> **YOUR GOAL**
Every line below that mentions the word "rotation" should be copied out.

━━━━━ DATA SECTION ━━━━━

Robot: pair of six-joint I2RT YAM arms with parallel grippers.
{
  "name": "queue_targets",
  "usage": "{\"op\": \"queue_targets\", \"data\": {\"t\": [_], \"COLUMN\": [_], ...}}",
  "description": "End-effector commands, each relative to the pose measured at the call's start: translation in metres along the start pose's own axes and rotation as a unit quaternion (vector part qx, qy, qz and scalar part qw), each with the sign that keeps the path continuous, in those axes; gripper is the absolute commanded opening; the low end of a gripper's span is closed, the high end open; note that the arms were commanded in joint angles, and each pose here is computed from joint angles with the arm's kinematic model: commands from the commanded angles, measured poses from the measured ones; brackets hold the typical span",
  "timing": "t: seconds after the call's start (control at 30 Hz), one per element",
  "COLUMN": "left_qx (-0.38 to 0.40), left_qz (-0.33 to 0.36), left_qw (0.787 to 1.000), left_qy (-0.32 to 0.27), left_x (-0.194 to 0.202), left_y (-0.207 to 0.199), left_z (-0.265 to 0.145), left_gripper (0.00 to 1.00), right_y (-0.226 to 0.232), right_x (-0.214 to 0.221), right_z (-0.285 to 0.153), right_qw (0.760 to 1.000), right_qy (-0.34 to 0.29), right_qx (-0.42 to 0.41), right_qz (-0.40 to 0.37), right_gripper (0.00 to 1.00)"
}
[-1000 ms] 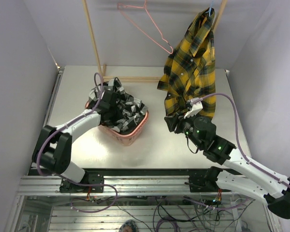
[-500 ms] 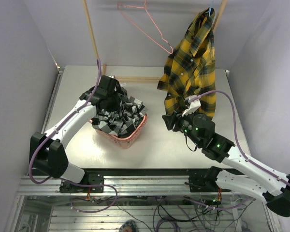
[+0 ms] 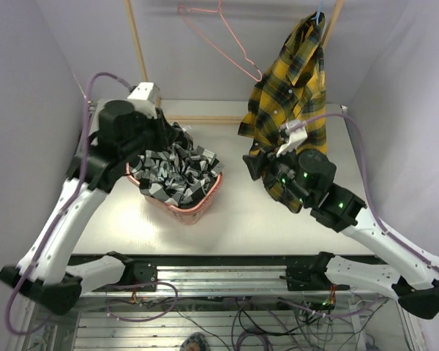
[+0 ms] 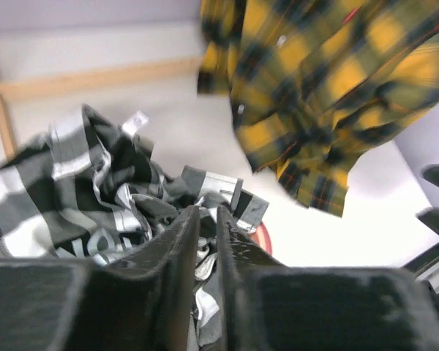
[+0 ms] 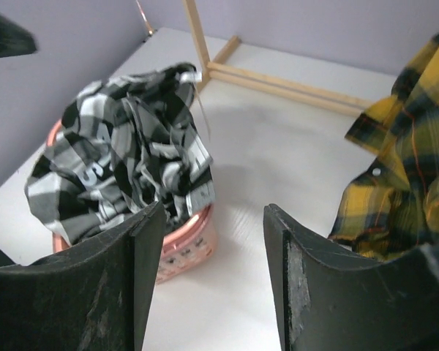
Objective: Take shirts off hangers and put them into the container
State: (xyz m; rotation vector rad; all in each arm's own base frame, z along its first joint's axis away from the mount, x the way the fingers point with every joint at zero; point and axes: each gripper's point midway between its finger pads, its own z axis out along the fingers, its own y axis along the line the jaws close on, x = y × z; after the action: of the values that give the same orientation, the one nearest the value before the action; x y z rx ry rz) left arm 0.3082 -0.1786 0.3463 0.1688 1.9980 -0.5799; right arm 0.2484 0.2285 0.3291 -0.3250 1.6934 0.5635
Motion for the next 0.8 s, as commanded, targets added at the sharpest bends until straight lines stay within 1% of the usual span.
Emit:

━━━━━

> **WRITTEN RESPONSE**
  "description": "End-effector commands, each relative to the pose measured at the call's start: translation in metres along the start pose's own axes and rotation as a unit quaternion (vector part qx, qy, qz and scalar part qw), each with the sign that keeps the path continuous, in those axes; gripper is the absolute commanded opening; the low end of a gripper's span is closed, the high end open; note that the arms were commanded in joint angles, and each pose here is computed from joint angles with the arm's kinematic model: commands from the commanded angles, measured poses from the measured ones; brackets hold the typical span",
State: (xyz m; rotation vector rad; all in each arm's own base frame, z along its first joint's axis away from the mount, x the way the fingers point with every joint at zero; point and axes: each gripper's point midway between its finger pads, its own z axis out along the fingers, its own y axis along the line the jaws close on, x = y × z; after the action: of the values that give the same orientation, the one nearest the value before the action; x y z rx ry rz) left arm 0.3082 -0.1786 0.3463 0.1688 1.9980 -0.5799; right arm 0.2484 0.2285 0.3291 -0.3250 1.6934 0.5635

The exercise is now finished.